Politics / Comment & Analysis

Can the Greens survive being part of the establishment?

20:36 pm on 17 August 2018

Power Play - Last July's Green Party annual meeting was full of hope as the general election approached.

New Zealand Green Party co-leader Marama Davidson speaks at a demonstration in support of West Papuan self-determination outside parliament buildings in Wellington. Photo: RNZ / Johnny Blades

RNZ's poll of polls had the party sitting pretty at 12.4 percent and the then co-leader, Metiria Turei, was about to give a speech which some in the party thought would set it apart from Labour and boost its support further.

But, boy, did that backfire.

Within a month Ms Turei was gone and the party's polling had crashed to below the 5 percent threshold.

It fell to the remaining co-leader James Shaw to hold the party together and guide it through what was a hectic election campaign, then into government.

This weekend's AGM will be a chance for the party to celebrate being in government but there will also be tensions, as with the power of office comes compromise - something the Greens are not used to.

The party is one born of protest, supported and held up by activists and flaxroots supporters - its entire history has seen it battling with the establishment, claiming to hold truth to power and fighting for the underdog.

But now it is the part of that establishment, which is foreign territory and presents new tensions for the Greens.

Those tensions have been highlighted by the somewhat inexperienced parliamentary wing making a series of questionable decisions which have not gone down well with the membership.

Giving away most of their Parliamentary questions to the National Party was highly contentious and while Mr Shaw tried to argue it was for laudable reasons, he was shouting into the wind, as virtually no one heard his wails and all it did was annoy his own supporters (while also making National happy).

The caucus' decision to support New Zealand First's waka jumping bill has riled party stalwarts who remember well the fierce opposition to previous iterations of the legislation by former leaders of the party - Rod Donald and Jeanette Fitzsimons.

The approval of a water-bottling plant by Green Party minister Eugenie Sage also went against the party's core principles.

Ms Sage claimed her hands were tied and put up the argument that the plant would provide 60 jobs in Whakatāne. This would have attracted the ire of the Greens in opposition, and there was no shortage of outrage from the party membership and former Green Party MPs.

How then does the party balance its activist-based kaupapa and the constraints of being in government?
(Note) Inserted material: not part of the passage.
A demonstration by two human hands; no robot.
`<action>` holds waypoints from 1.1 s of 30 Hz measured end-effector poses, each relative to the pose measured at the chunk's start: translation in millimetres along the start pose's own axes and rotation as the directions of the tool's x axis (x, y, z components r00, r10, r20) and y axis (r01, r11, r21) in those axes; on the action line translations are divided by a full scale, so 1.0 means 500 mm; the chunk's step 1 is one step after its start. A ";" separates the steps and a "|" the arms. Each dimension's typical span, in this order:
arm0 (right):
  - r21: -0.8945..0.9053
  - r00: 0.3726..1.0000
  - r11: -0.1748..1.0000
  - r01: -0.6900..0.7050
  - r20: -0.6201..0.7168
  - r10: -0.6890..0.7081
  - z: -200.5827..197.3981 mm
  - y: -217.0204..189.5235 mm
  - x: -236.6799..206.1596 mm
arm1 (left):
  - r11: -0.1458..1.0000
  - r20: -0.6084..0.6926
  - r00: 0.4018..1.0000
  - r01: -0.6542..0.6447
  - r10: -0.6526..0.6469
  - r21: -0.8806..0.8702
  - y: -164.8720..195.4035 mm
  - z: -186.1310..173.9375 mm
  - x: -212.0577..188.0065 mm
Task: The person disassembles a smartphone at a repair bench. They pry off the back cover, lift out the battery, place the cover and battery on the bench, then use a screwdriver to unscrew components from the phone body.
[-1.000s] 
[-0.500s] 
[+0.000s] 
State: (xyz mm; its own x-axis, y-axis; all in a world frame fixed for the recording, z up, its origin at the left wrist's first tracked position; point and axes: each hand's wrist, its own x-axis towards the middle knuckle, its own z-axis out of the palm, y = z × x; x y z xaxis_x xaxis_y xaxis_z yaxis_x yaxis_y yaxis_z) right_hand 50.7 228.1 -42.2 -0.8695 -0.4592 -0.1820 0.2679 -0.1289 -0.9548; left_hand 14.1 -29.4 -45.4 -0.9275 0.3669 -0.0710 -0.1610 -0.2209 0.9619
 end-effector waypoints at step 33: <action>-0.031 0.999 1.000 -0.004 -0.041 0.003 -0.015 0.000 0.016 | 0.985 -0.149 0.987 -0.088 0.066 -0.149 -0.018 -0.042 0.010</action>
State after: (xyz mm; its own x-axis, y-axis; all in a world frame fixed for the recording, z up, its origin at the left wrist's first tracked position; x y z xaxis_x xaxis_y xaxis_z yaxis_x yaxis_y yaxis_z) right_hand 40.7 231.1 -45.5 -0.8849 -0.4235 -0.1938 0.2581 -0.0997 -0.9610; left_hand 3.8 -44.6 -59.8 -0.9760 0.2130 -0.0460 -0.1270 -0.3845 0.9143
The membership has placed much of its hope in new co-leader Marama Davidson as being their voice in Parliament, someone that will keep holding the government to account. But, as a former co-leader told RNZ, "you can't have two Green Parties in Parliament."
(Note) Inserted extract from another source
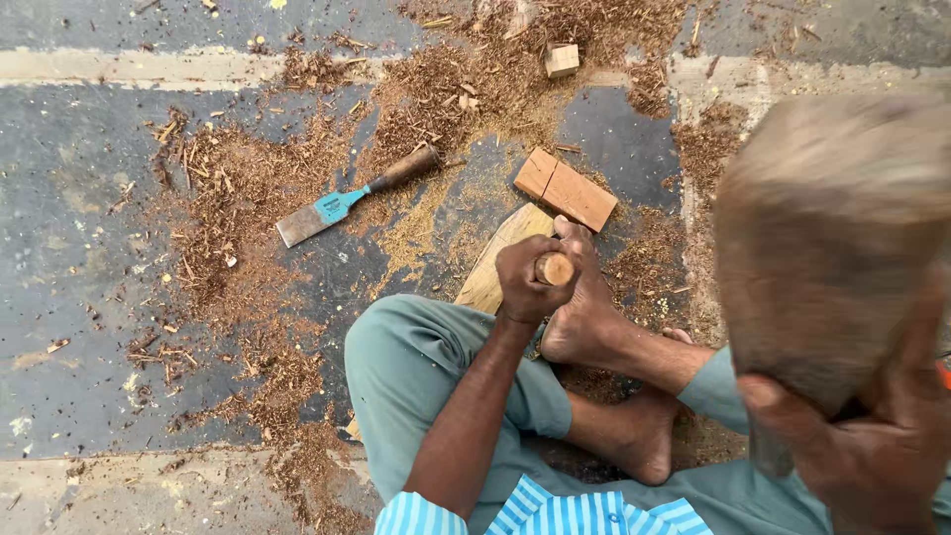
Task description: The person sits on the floor and uses a wooden mallet to strike a chisel, carving a groove into a small piece of wood held between their feet. The person repeatedly adjusts the chisel and strikes it to deepen the cut.
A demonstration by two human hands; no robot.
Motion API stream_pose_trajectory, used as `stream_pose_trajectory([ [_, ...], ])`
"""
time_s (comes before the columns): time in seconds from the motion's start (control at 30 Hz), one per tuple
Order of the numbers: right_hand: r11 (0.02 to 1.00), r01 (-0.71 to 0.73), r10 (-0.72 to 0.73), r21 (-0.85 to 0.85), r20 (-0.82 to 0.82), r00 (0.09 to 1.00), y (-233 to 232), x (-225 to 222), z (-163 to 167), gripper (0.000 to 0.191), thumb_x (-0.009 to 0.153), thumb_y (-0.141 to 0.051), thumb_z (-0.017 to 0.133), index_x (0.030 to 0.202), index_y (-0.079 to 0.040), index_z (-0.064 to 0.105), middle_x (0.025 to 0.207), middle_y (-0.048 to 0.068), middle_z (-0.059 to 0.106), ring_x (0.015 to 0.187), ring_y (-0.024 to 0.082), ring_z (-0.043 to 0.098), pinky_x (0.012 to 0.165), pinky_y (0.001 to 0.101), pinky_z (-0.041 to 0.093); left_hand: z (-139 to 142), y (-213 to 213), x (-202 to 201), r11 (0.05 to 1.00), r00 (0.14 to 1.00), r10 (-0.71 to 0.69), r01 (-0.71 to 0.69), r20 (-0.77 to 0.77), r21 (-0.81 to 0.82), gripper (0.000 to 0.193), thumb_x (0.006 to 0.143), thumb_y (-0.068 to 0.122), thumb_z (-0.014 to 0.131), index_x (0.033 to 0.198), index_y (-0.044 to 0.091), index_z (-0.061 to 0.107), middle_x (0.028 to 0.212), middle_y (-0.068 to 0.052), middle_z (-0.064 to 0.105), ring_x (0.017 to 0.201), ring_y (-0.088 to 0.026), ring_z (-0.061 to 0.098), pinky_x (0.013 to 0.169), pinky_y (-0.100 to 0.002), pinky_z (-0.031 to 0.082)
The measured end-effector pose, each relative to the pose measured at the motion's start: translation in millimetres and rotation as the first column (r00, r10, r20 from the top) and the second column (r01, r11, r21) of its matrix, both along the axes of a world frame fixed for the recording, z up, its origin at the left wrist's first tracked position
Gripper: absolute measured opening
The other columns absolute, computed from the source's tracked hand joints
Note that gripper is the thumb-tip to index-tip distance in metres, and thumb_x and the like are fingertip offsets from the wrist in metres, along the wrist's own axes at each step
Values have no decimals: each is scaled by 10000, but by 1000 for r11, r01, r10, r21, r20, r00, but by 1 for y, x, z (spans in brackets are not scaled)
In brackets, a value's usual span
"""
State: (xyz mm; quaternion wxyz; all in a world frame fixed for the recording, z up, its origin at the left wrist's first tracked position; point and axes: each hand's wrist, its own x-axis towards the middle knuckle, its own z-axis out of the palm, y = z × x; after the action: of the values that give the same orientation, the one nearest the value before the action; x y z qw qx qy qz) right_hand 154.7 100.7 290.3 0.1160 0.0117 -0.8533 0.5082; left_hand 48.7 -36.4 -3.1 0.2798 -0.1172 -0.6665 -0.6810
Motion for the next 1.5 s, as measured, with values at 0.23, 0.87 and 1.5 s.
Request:
stream_pose_trajectory([
  [0.23,686,-348,207,639,288,935,14,-51,-56,929,752,-313,871,1537,-181,392,1261,237,695,977,349,719,784,441,602,8,-4,-19,964,948,-153,205,280,-168,156,778,115,811,806,41,677,708,-97,700,596,-216,669,565,-365,539],
  [0.87,893,401,-220,-205,579,785,107,-3,-164,1047,858,-206,745,1734,-194,173,914,75,676,682,148,642,555,313,553,-32,73,-167,797,669,-193,534,718,-284,504,673,329,878,977,-21,679,852,-182,733,675,-223,684,604,-348,552],
  [1.5,861,461,-220,-215,659,719,108,8,-207,1064,850,-198,741,1732,-214,146,869,97,684,617,180,648,508,340,580,46,-38,-81,560,645,-755,544,115,625,424,730,77,688,1140,101,582,921,5,573,817,-81,582,706,-272,535],
])
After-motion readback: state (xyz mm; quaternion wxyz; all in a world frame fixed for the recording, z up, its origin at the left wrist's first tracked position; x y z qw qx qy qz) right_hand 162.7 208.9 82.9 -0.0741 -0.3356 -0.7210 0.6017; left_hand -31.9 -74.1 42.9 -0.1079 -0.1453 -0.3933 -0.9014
That has been amusingly illustrated over the past week at Parliament with Marama Davidson campaigning to "reclaim the c-word" and James Shaw sprinting past reporters when they ask what he thinks about it - at one stage exclaiming "oh for God's sake" before storming away.

The two will have to find a way to make that relationship work - the strait-laced, conservative Green minister and the firebrand MP.

The Green Party has a core of supporters who have always kept it at about the 5 percent level of support. Those people are the heart and soul of the party and the ones that will ensure its political survival.

Mr Shaw and Ms Davidson will have to ensure they can keep that group on side or else, after fighting for so long to get into government, the Greens will find themselves a one-term wonder.